THE PROBLEM: Lines with the word "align": copy all of them from the entries below.

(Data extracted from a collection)
[Start of Attachment]
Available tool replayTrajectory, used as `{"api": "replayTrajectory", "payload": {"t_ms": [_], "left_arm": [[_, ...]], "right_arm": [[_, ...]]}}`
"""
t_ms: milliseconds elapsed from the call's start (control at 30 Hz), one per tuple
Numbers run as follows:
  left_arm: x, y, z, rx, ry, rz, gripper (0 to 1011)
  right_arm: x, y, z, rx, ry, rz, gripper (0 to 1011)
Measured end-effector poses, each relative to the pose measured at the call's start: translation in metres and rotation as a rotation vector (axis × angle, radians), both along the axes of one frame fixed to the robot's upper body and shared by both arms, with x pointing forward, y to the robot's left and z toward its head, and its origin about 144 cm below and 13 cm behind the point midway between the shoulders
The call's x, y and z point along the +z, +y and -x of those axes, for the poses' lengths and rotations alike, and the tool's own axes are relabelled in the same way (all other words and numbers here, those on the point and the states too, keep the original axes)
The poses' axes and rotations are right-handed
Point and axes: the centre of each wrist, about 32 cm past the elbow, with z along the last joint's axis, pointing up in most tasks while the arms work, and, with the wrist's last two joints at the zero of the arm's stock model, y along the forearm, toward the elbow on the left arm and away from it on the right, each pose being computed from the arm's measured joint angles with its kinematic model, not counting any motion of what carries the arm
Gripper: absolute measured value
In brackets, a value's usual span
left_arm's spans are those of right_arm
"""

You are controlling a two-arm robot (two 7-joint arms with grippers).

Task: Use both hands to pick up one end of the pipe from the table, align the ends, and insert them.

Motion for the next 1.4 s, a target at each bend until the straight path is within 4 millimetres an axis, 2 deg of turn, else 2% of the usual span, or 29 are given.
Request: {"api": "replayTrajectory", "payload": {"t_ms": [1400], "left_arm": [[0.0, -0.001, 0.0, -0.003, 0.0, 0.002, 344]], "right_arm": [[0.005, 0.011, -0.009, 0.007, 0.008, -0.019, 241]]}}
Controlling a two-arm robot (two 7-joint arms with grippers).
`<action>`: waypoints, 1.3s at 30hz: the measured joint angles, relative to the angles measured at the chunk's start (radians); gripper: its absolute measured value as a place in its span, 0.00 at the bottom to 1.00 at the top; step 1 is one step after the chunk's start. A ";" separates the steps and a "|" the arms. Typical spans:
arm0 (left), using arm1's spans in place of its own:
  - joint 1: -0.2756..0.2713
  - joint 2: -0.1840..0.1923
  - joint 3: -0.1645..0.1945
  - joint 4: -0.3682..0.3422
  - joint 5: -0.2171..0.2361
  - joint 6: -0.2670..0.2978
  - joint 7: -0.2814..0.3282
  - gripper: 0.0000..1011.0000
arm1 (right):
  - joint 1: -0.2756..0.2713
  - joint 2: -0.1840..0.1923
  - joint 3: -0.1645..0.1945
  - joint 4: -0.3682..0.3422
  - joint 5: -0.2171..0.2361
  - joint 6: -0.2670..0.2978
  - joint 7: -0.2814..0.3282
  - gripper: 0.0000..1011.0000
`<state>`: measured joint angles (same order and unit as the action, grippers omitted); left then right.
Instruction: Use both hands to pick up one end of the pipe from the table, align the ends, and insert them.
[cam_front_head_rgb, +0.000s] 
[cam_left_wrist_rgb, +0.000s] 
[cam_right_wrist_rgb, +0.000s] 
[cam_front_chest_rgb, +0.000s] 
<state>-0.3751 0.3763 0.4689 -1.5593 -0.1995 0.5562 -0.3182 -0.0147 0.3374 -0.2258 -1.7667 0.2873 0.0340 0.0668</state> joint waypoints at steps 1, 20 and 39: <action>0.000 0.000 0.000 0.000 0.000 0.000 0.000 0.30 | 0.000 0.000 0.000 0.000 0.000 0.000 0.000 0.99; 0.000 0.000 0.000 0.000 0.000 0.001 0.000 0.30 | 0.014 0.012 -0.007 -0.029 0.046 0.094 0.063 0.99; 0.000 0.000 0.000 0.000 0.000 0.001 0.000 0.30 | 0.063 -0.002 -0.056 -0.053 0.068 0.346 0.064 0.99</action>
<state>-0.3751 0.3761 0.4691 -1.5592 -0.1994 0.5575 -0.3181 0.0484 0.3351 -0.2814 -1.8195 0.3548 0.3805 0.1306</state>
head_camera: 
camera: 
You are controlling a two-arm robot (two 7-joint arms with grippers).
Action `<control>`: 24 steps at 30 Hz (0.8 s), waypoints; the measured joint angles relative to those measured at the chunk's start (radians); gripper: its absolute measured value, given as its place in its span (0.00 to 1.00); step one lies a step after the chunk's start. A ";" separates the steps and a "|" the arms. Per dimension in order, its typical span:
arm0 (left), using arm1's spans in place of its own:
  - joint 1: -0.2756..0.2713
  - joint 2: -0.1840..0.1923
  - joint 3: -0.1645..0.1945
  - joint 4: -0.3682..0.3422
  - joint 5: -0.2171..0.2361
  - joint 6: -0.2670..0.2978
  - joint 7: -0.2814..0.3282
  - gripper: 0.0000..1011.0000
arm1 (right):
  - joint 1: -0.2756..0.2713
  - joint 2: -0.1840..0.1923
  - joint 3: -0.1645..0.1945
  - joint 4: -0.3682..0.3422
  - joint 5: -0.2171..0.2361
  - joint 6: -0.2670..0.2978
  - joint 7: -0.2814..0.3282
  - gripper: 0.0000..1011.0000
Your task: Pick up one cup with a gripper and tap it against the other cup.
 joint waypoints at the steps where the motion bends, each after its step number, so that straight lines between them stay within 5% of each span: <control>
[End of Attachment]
RESPONSE:
Task: Use both hands to pick up one end of the pipe from the table, align the ends, and insert them.
Instruction: Use both hands to pick up one end of the pipe from the table, align the ends, and insert them.

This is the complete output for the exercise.